Friday 19 November 2021


 A couple from the legendary Edward Bunker ...

Eddie Bunker wrote six novels, one of which was published posthumously in 2007. Bunker had passed in 2005. From his biography page at Fantastic Fiction it's clear he led an interesting life ...

Edward Heward Bunker was an American author of crime fiction, a screenwriter, and an actor.

He wrote numerous books, some of which have been adapted into films.

Bunker was a bright but troublesome child, who spent much of his childhood in different foster homes and institutions.

He started on a criminal career at a very early age, and continued on this path throughout the years, returning to prison again and again.

He was convicted of bank robbery, drug dealing, extortion, armed robbery, and forgery.

A repeating pattern of convictions, paroles, releases and escapes, further crimes and new convictions continued until he was released yet again from prison in 1975, at which point he finally left his criminal days permanently behind and became a writer.

Bunker stayed out of jail thereafter, and instead focused on his career as a writer and actor.
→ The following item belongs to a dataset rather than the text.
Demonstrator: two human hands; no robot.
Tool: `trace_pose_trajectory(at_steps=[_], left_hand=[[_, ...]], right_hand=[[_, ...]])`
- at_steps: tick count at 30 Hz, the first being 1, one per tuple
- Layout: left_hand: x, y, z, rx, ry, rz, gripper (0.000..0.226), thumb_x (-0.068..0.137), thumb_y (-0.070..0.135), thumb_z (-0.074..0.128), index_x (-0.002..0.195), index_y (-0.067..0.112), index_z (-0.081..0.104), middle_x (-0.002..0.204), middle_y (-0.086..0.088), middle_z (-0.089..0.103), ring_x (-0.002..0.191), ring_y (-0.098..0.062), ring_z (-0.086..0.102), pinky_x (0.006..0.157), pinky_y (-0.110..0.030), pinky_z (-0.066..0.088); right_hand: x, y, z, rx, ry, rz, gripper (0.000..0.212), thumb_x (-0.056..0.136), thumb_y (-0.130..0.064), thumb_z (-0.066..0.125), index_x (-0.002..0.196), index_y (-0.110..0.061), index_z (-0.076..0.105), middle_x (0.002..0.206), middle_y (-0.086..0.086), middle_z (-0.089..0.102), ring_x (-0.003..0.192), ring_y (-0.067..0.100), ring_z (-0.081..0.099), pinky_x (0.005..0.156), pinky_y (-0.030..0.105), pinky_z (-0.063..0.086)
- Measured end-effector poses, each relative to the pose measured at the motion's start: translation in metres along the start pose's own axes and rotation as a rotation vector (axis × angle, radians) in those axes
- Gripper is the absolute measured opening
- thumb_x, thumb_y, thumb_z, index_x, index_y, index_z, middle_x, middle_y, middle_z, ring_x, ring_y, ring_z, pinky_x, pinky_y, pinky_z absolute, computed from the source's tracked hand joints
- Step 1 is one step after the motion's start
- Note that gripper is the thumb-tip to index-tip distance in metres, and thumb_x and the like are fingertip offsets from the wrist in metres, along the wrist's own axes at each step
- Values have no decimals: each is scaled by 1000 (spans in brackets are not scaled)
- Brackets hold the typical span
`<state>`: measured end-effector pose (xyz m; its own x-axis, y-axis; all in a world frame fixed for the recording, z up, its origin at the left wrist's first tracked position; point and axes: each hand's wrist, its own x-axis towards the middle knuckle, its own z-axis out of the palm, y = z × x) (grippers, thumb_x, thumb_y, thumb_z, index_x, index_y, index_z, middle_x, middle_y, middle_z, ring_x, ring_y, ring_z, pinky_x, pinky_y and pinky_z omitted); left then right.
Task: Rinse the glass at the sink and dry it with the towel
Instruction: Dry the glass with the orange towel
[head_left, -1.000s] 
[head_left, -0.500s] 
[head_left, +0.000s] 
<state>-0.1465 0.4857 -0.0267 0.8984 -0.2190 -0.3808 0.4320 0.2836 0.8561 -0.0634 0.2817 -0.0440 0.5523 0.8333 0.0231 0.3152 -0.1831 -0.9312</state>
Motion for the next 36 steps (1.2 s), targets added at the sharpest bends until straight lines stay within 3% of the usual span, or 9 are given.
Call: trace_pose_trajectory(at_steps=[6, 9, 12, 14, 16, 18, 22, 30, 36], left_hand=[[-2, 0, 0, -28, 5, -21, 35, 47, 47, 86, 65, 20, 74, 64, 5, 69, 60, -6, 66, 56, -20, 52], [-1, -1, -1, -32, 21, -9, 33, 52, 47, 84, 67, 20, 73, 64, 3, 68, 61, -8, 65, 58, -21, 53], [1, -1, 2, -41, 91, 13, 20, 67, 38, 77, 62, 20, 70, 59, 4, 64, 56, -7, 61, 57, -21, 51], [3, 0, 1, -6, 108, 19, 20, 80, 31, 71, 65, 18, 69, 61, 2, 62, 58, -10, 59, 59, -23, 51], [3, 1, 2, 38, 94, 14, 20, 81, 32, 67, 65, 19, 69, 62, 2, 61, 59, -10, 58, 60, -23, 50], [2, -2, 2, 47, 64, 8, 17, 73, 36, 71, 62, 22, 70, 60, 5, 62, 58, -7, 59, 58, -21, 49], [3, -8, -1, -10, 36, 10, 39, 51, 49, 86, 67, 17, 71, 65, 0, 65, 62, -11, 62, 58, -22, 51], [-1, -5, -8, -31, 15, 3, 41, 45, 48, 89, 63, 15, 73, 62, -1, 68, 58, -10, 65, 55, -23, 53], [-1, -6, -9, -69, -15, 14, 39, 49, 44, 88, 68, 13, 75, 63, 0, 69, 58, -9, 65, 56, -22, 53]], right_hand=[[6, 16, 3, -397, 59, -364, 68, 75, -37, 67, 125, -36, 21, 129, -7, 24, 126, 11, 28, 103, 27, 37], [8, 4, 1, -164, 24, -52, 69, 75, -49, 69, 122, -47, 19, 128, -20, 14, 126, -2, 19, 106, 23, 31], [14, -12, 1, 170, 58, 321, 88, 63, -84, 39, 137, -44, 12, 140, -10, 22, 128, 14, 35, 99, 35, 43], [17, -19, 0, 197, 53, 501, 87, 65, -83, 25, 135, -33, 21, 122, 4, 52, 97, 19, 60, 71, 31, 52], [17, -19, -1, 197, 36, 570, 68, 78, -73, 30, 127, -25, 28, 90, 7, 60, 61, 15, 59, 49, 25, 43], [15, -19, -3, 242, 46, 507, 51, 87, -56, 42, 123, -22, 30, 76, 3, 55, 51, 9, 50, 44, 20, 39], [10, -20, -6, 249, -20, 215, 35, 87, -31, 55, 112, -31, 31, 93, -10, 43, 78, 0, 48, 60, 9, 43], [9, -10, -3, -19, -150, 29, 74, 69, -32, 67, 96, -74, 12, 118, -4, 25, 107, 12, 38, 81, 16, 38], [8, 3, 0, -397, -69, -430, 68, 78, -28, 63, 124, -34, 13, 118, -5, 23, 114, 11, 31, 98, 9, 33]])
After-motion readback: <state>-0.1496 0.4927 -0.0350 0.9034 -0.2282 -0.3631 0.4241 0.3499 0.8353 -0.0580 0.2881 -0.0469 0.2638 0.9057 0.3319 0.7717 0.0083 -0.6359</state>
I enjoyed seeing him in Reservoir Dogs, many years ago. Pretty sure I've read and enjoyed most of his books - including these two, but not that I can recall them too much. My last outing was back in 2010 with his short story collection - Death Row Breakout & Other Stories. The novels have all been saved for a re-read sometime.

The Animal Factory (1977)

Drawing on a lifetime's experience of the sordid, horrifically violent world of America's prisons, Edward Bunker's novel The Animal Factory tells a tale of two convicts. 

Ronald Decker, guilty of a minor drug dealing charge, is put away in San Quentin. 

Earl Copen takes it upon himself to instruct the younger man in the brutal protocol of San Quentin and the strategies essential for survival. 

Their growing friendship is tested when Ron's rejection of a homosexual advance by another con leads to an act of fatal violence, and they seize upon a remote chance of escape. 

The Animal Factory is the ultimate prison novel.

Dog Eat Dog (1996)

three men ... two convictions ... one last score ... no more chances!

Troy, an aloof mastermind, seeks an uncomplicated, clean life but cannot get away from his hatred for the system. 

Diesel is on the mob's payroll and interest in his suburban home and nagging wife is waning. 

Mad Dog is possessed by true demons within, that lead him from one explosive situation to the next.  

One more hit, one more jackpot, and they'll all be satisfied ...

'A relentless freight train of a novel, obsessively readable, driven and dark' - Los Angeles Times


  1. I'm sure he had some fascinating stories to tell, Col. These stories sound potent, and with interesting characters, too, and that doesn't surprise me. He had a lot of inspiration, I'm sure.

  2. They're both cracking books and really food films, too.

  3. Finding copies of Bunker’s books is like finding gold, Col. I am into his novels – always good, always realistic, always tough.

    1. Elgin, agreed. It's been way too long since I read one.